AIM OF THE TASK:
Give back an exact copy of the lines in the records below, from the line that has "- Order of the" through the line that has "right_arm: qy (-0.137", and nothing besides.

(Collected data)

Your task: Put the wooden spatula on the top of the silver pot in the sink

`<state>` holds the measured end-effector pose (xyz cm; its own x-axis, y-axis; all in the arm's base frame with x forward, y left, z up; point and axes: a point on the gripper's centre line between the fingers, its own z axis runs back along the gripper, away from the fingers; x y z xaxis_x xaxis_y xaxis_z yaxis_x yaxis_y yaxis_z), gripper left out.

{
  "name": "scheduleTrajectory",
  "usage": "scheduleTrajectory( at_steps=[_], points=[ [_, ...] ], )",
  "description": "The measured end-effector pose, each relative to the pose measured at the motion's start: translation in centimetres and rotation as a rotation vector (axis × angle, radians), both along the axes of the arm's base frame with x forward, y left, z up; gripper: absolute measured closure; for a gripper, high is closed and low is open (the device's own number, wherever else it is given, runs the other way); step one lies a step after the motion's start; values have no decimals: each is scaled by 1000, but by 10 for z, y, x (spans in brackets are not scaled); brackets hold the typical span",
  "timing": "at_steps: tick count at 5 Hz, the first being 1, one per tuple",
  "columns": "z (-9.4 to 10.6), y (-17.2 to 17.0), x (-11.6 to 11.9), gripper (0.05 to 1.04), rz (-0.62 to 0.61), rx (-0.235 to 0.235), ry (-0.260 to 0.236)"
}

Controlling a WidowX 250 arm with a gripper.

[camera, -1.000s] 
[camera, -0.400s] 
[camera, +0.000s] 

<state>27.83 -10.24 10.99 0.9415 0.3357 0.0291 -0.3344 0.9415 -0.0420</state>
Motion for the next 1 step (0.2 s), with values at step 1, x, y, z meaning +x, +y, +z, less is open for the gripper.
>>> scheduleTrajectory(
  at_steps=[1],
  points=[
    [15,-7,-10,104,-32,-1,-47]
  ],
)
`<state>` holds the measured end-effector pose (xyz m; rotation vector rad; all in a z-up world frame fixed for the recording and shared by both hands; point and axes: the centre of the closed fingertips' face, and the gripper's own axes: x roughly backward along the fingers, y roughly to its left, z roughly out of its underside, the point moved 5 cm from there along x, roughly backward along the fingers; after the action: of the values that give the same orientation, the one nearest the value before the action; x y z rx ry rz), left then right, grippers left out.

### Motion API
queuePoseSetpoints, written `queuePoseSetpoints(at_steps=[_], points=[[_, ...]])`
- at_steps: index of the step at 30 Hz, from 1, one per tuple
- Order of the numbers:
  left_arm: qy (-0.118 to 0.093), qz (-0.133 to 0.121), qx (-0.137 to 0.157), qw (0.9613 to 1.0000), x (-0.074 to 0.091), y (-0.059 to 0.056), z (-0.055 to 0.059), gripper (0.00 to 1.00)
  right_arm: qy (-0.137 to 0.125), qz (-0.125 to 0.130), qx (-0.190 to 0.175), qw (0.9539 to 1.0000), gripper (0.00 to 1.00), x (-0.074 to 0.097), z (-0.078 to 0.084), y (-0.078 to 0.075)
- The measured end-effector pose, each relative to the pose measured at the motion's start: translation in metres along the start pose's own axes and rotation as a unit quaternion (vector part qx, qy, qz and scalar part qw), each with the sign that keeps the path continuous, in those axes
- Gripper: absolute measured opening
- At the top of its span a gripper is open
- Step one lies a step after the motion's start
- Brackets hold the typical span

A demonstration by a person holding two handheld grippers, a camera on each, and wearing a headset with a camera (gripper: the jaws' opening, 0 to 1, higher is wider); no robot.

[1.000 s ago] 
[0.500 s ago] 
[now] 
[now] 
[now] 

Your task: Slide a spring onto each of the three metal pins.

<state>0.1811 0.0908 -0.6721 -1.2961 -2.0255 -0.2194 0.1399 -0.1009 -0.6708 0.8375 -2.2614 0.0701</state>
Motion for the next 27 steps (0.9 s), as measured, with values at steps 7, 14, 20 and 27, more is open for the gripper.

RESULT:
- Order of the numbers:
  left_arm: qy (-0.118 to 0.093), qz (-0.133 to 0.121), qx (-0.137 to 0.157), qw (0.9613 to 1.0000), x (-0.074 to 0.091), y (-0.059 to 0.056), z (-0.055 to 0.059), gripper (0.00 to 1.00)
  right_arm: qy (-0.137 to 0.125), qz (-0.125 to 0.130), qx (-0.190 to 0.175), qw (0.9539 to 1.0000), gripper (0.00 to 1.00), x (-0.074 to 0.097), z (-0.078 to 0.084), y (-0.078 to 0.075)

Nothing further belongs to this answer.